Mireille Guay, Chantal Régimbald et Stéphanie Brunet, les propriétaires de Michanie Construction

Trois femmes et une famille

Toutes pour une et une pour toutes pourrait être le leitmotiv des soeurs Mireille Guay, Chantal Régimbald et Stéphanie Brunet, propriétaires de Michanie Construction, une entreprise ottavienne active dans le domaine de la construction commerciale, institutionnelle et industrielle. Et leur D’Artagnan à elles, c’est leur père, Jacques Brunet, le président-fondateur de la compagnie en 1997.

Les frangines vouent une admiration sans borne à celui qui a mérité le titre d’Entrepreneur de l’année remis par le Regroupement des gens d’affaires en 2016. «Il est tellement dévoué, il ne recule devant rien, il trouve les réponses à tout. Il traite tous les employés comme s’ils étaient ses petits gars. C’est un modèle incroyable», claironnent-elles l’une après l’autre.

Si Jacques Brunet préside encore Michanie Construction, ce sont ses trois filles qui dirigent l’entreprise au quotidien.  Depuis mars 2017, elles en sont propriétaires. Et n’allez pas leur dire que tout a été facile, loin de là. «Les fins de semaine, si on voulait voir notre père, on allait sur les chantiers avec lui. On a su quels étaient les matériaux, les outils, comment prendre les notes, rencontrer des clients avec lui, répondre au téléphone», se rappellent les trois femmes toutes âgées dans la trentaine.

«On a été élevées dans le domaine de la construction. Quand on était jeunes, nous n’allions pas travailler chez McDonald’s, nous allions travailler avec notre père d’abord sur les chantiers, ensuite dans les bureaux», insiste Mireille Guay.

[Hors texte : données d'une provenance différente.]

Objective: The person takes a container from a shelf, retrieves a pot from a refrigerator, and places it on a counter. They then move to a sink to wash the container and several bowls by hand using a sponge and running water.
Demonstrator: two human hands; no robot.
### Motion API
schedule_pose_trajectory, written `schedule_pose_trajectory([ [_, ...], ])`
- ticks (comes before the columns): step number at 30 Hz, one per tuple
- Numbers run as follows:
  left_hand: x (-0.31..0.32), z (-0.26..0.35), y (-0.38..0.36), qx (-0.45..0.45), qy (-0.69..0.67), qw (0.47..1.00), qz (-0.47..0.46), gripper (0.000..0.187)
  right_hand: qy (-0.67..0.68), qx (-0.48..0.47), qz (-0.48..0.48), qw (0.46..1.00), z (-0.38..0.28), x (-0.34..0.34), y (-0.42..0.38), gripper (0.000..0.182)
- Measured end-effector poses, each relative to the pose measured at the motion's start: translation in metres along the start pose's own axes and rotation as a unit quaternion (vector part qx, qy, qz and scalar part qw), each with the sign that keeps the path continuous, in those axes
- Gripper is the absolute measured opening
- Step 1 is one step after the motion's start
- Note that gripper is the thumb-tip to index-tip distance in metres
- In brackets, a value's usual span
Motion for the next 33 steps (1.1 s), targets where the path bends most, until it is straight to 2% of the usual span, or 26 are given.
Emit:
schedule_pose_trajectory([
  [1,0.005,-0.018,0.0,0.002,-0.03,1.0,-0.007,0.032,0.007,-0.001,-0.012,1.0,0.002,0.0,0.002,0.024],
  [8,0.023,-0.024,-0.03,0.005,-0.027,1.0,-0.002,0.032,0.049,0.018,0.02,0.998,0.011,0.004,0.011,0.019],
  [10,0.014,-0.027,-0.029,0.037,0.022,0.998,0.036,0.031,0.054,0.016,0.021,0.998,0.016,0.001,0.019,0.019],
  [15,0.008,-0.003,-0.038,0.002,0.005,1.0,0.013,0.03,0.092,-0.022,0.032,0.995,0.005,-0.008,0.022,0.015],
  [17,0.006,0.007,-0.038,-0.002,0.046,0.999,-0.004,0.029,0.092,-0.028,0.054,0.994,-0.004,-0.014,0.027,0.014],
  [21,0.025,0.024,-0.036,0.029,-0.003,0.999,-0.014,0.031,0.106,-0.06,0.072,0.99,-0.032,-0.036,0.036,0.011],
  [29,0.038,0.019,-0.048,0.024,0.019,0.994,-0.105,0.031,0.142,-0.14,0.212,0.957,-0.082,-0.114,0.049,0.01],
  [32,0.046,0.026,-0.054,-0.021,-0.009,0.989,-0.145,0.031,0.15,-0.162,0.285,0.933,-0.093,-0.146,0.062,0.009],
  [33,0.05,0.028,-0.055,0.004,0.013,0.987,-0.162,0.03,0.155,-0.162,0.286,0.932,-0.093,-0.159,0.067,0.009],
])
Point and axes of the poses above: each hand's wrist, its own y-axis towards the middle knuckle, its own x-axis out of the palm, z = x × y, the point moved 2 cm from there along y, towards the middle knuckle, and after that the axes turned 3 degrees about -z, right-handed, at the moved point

Des femmes dans un monde d’hommes

Complémentaires dans la vie comme au boulot, elles ont diversifié leur formation afin de pouvoir couvrir à elles trois toutes les sphères de gestion d’une entreprise. «Elles ont étudié l’une en comptabilité, l’autre en ressources humaines, et la troisième en administration. Elles ont des tâches différentes et elles ont tout pour réussir. Et elles ont la construction dans le sang», résume leur père, leur plus grand admirateur.

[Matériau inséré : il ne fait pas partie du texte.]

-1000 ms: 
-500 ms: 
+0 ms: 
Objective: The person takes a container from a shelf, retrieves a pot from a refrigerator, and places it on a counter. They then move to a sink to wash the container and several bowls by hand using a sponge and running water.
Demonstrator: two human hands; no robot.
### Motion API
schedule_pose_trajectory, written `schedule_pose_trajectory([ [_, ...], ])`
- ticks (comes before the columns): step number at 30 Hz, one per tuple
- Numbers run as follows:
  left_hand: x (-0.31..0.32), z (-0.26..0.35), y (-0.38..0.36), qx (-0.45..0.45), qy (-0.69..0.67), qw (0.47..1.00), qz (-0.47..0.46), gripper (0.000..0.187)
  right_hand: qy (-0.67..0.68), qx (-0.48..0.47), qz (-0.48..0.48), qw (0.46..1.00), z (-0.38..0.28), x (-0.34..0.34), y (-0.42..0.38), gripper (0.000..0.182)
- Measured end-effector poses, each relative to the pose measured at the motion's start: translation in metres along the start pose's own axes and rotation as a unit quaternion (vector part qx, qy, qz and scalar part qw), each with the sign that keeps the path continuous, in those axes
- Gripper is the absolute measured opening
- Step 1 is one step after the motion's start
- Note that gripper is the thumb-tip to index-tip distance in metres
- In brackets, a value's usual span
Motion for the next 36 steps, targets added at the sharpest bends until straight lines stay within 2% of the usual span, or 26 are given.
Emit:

Mireille Guay, Chantal Régimbald et Stéphanie Brunet, les propriétaires de Michanie Construction

Elles l’avouent d’emblée, leur arrivée à la tête d’une compagnie qui oeuvre dans un domaine où les postes sont traditionnellement occupés par des hommes n’a pas toujours été rose. « Des hommes qui étaient habitués d’être dirigés par un homme, il y en a qui ont perçu ça comme un changement. Mais, règle générale, ça s’est très bien passé. Il y en a qui on eu des craintes, mais elles se sont dissipées. Parce que mon père est resté dans l’entreprise, ça a rassuré tout le monde », raconte Stéphanie Brunet.  

Même son de cloche chez le paternel: «Je pensais qu’il y aurait un petit froid, surtout avec les plus vieux employés. Mais il n’y a pas eu de choc, tout s’est bien passé.»

Mais la partie était loin d’être gagnée. «On a eu plus d’épreuves, c’est sûr. Les entrepreneurs, les clients, ils vont voir une femme arriver sur le chantier et ils se disent qu’elle ne sait pas ce qu’elle fait, qu’elle ne sait pas ce qu’elle dit», témoigne Chantal Régimbald.

Être femmes dirigeantes s’accompagne souvent d’une certaine forme de solidarité. «Ce qui surprend, c’est qu’on voit des entreprises qui sont aussi dirigées par des femmes et qui demandent nos services. On a un respect mutuel envers ces personnes. Ça nous apporte un différent type de clientèle car il y en a qui préfèrent faire des affaires avec des femmes plutôt qu’avec des hommes», ajoute-t-elle.

«Le côté francophone attire aussi certains clients. La compagnie est fière de dire qu’elle est bilingue», admettent-elles en choeur.